6. The device for detecting the mutation of the BRAF gene of the papillary thyroid tumor according to claim 1, wherein the teacher model is pre-trained before participating in the distillation learning, and cross entropy between the first prediction probability output by the first feature prediction module and the real tag of the BRAF gene mutation is used as a first classification task loss during the pre-training, and the teacher model parameter is updated through the first classification task loss.

7. The device for detecting a mutation in the BRAF gene of thyroid papilloma according to claim 1, wherein the differential loss is represented by L2 loss:

；

wherein,indicating differential loss, < >>、/>Representing the first feature->And second feature->Respectively at->First->A dimensional coordinate;

KL divergence lossExpressed as:

；

wherein,will be->The sample image is predicted as +.>Predictive probability value for class->Model teacher withThe sample image is predicted as +.>Predictive probability value for class->The number of sample images;

the second task classification penalty employs cross entropy penaltyTotal loss of distillation learning for student model->The method comprises the following steps:

；

wherein,、/>、/>is super parameter, the value range is (0, 1) and satisfies +.>。
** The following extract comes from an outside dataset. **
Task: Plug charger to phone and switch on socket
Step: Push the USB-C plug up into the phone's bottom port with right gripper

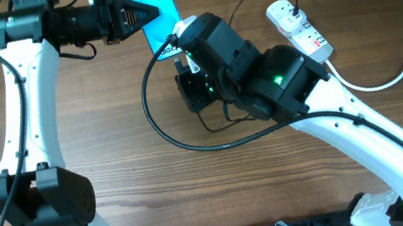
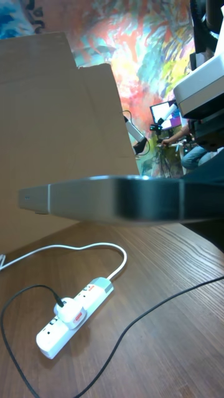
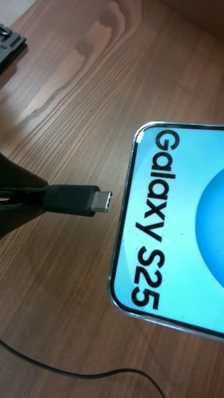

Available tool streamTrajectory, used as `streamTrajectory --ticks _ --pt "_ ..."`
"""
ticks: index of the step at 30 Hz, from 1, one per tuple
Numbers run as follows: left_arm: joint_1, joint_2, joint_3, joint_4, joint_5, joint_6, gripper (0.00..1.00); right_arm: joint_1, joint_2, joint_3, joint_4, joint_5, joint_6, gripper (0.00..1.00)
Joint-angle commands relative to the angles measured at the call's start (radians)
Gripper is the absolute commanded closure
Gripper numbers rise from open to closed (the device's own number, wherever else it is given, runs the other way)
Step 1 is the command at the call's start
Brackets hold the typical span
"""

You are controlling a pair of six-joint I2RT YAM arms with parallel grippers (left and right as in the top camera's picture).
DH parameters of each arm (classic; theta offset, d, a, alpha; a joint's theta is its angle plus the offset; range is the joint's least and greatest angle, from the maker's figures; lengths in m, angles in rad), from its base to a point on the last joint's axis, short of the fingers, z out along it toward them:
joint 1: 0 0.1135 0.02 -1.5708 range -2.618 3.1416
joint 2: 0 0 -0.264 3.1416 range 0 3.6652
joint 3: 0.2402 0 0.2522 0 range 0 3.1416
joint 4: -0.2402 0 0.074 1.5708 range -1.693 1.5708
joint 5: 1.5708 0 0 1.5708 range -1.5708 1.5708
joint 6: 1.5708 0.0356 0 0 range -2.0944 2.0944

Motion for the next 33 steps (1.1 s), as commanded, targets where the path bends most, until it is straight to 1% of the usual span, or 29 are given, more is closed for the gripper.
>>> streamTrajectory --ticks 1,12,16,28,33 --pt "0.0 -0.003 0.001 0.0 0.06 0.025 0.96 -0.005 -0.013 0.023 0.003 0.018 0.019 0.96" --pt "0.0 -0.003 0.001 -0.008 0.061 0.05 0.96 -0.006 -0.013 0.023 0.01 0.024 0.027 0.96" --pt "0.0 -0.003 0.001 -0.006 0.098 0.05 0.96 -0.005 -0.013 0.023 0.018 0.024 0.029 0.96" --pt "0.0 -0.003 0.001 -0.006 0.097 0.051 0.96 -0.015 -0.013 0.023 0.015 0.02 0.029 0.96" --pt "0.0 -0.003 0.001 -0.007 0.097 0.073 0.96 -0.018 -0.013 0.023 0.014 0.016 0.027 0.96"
8. The device for detecting the mutation of the thyroid papilloma BRAF gene according to claim 1, wherein when the BRAF gene mutation detection model is used for detecting the mutation condition of the thyroid papilloma BRAF gene, the collected dyed pathological section image of the thyroid papilloma is preprocessed, the preprocessed image is input into the BRAF gene mutation detection model, and the second prediction probability is obtained by carrying out feature extraction and feature prediction through the second feature extraction module and the second feature prediction module in sequence, wherein the second prediction probability can represent the result of whether the BRAF gene is mutated.

9. A device for detecting a mutation in the BRAF gene of thyroid papilloma, comprising:

the image acquisition and preprocessing unit is used for acquiring a dyed pathological section image of the thyroid papilloma and preprocessing the dyed pathological section image to obtain a preprocessed image, and dividing an image tumor area from the preprocessed image by using the medical large model to serve as a division mask channel map;

the learning system construction unit is used for constructing a learning system comprising a teacher model and a student model, wherein in the teacher model, a preprocessing image and a segmentation mask channel diagram sequentially pass through a channel attention module, a first feature extraction module and a first feature prediction module to obtain a first prediction probability of whether the BRAF gene is mutated, and in the student model, the preprocessing image sequentially passes through a second feature extraction module and a second feature prediction module to obtain a second prediction probability of whether the BRAF gene is mutated;

the distillation learning unit is used for carrying out distillation learning on the student model based on the pre-trained teacher model based on the learning system so as to optimize the student model parameters, and the total loss adopted during the distillation learning comprises the difference loss between the first feature extraction module outputting the first feature and the second feature extraction module outputting the second feature, the KL divergence loss between the first prediction probability and the second prediction probability, and the second classification task loss between the second prediction probability and the real label;

the mutation detection unit is used for taking the student model with optimized parameters as a BRAF gene mutation detection model to detect the BRAF gene mutation condition of the thyroid papilloma.

10. A computer-readable storage medium having stored thereon a program which, when executed by a processor, implements the BRAF gene mutation detection step implemented in the thyroid papilloma BRAF gene mutation detection apparatus of any one of claims 1-8.